Poliszuk, que não sabe quando poderá voltar à Venezuela, considera que a censura chavista foi eficaz. “Somos influentes, mas não temos a estrutura nem os recursos dos meios tradicionais. Isso faz falta para a população toda ser informada”, contou. Existe ainda a censura digital, por meio de bloqueios intermitentes dos sites noticiosos. Em alguns momentos do dia o acesso a alguns portais em determinadas partes do país ou áreas de uma grande cidade é vetado. Outra maneira de controle é a restrição de acesso a dólares para veículos críticos, o que os impede de comprar papel-jornal ou outros insumos importados. Quem critica o governo é castigado.
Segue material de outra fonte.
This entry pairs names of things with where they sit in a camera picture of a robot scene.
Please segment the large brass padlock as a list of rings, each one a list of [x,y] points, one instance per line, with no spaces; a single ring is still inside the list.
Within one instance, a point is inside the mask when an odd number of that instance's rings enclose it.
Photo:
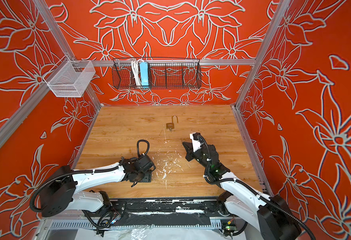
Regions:
[[[171,122],[170,123],[166,123],[166,129],[169,130],[170,132],[172,132],[175,128],[175,123],[174,123],[174,118],[176,119],[177,124],[179,123],[179,119],[176,115],[171,117]]]

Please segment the blue white box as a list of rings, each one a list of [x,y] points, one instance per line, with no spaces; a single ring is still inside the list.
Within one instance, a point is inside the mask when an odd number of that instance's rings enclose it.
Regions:
[[[149,88],[149,77],[148,77],[148,64],[146,62],[139,63],[141,86]]]

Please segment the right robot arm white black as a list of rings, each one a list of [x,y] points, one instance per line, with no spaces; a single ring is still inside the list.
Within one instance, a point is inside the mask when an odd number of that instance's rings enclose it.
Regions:
[[[218,198],[228,214],[237,216],[258,231],[264,240],[295,240],[302,232],[316,237],[310,228],[295,217],[287,202],[279,195],[271,197],[240,180],[219,160],[214,145],[207,144],[200,133],[191,133],[183,142],[186,160],[196,160],[204,167],[204,179],[225,190]]]

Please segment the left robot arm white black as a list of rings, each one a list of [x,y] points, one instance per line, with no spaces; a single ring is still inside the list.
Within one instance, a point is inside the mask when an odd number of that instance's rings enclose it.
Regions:
[[[109,183],[130,182],[135,187],[138,183],[151,182],[156,167],[148,156],[149,141],[138,140],[137,143],[145,143],[146,150],[138,151],[135,158],[121,158],[117,163],[88,170],[60,167],[32,193],[29,208],[44,218],[71,210],[82,211],[89,217],[112,212],[108,194],[90,189]]]

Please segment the clear plastic bin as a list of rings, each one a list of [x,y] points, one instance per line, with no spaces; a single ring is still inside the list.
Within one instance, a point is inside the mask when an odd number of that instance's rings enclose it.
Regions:
[[[75,67],[72,61],[62,62],[44,80],[48,88],[58,98],[80,98],[95,75],[91,61],[80,61],[84,67]]]

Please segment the aluminium frame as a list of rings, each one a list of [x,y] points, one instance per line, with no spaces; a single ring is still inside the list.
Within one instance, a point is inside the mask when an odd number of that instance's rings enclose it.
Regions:
[[[71,165],[99,109],[230,104],[280,1],[0,1],[0,240]]]
“Minha impressão é que vocês estão no começo do que nós vivemos. Nós estamos sofrendo com a esquerda, e vocês parecem estar sofrendo com a direita. São duas faces da mesma moeda, a tirania. Governantes que não aceitam ser questionados”, analisou Poliszuk.

O Brasil também teve ameaças autoritárias à esquerda. Sem a mesma agressividade, em diferentes episódios, o petismo também atacou repórteres e criou dificuldades para o trabalho jornalístico. Blogueiros financiados pelo governo expunham jornalistas, na tentativa de desacreditá-los e intimidá-los — novamente, não muito diferente do que os youtubers de direita fazem agora ao servir Bolsonaro. Com graus diferentes, também propunham uma conversa sem intermediários com a população, diretamente via redes sociais, o que não é um problema em si. Mas não aceitar a mediação da imprensa é autoritário. Os mandatários têm de prestar contas. Seja em Caracas, seja em Brasília.